Die Walküre. Tomasz Konieczny (Wotan). Photo: Enrico Nawrath
It was worth coming to Bayreuth for this one act, for this hour of wonderful music making under Simone Young’s tender baton. The Australian conductor tried to brighten the score of the whole Ring, to extract hitherto neglected details from its texture, to emphasise the tragedy of gods, people and in-between beings with an almost impressionistic play of lights and shadows. She fully achieved this goal in the orchestral layer. When it came to singing, she often had to fight against recalcitrant matter, especially in Das Rheingold, when the soloists sometimes managed to drown out, shout down and stomp down the subtly and wisely playing orchestra.

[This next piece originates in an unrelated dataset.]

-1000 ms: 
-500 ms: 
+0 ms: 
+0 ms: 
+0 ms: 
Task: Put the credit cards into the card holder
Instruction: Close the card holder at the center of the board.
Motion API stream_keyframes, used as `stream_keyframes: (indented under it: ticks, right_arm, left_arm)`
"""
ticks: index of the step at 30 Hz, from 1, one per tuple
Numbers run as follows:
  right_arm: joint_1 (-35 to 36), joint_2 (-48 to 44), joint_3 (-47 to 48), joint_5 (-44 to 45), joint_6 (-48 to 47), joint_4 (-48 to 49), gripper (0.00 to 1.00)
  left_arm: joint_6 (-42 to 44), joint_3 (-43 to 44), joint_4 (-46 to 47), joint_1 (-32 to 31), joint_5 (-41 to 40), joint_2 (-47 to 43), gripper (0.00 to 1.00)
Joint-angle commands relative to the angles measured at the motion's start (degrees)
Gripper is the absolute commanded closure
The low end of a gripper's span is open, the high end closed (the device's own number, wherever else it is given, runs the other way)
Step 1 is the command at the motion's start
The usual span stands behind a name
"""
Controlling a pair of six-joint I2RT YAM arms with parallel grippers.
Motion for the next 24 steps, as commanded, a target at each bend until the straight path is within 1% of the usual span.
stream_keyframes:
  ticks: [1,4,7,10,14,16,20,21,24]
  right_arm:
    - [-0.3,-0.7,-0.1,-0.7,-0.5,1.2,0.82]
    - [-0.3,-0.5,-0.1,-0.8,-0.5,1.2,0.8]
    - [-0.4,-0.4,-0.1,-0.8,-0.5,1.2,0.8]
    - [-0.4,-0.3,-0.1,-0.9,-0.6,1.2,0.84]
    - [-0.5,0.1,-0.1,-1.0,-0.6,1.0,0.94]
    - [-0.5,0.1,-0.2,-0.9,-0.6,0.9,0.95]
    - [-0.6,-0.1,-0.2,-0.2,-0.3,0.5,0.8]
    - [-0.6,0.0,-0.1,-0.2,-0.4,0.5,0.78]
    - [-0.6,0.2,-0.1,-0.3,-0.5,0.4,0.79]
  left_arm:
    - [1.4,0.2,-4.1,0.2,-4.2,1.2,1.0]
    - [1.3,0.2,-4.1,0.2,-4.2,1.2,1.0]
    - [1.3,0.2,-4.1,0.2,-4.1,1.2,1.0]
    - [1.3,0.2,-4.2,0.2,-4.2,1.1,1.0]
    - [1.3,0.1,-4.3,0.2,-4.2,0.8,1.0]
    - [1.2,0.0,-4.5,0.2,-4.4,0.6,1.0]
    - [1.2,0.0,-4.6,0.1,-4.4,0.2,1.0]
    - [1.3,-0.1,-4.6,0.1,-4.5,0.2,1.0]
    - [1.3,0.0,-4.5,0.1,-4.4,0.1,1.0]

How much of this was Schwarz’s fault, how much was contributed by the booming singing manner, so beloved on the Green Hill, how much was contributed by the conductor herself, defending her vision against all odds – I might find out next year. I already know that the festival should let go of neither Miknevičiūtė, Young nor Spyres. Wagner’s masterpieces deserve the return of sensitive interpreters.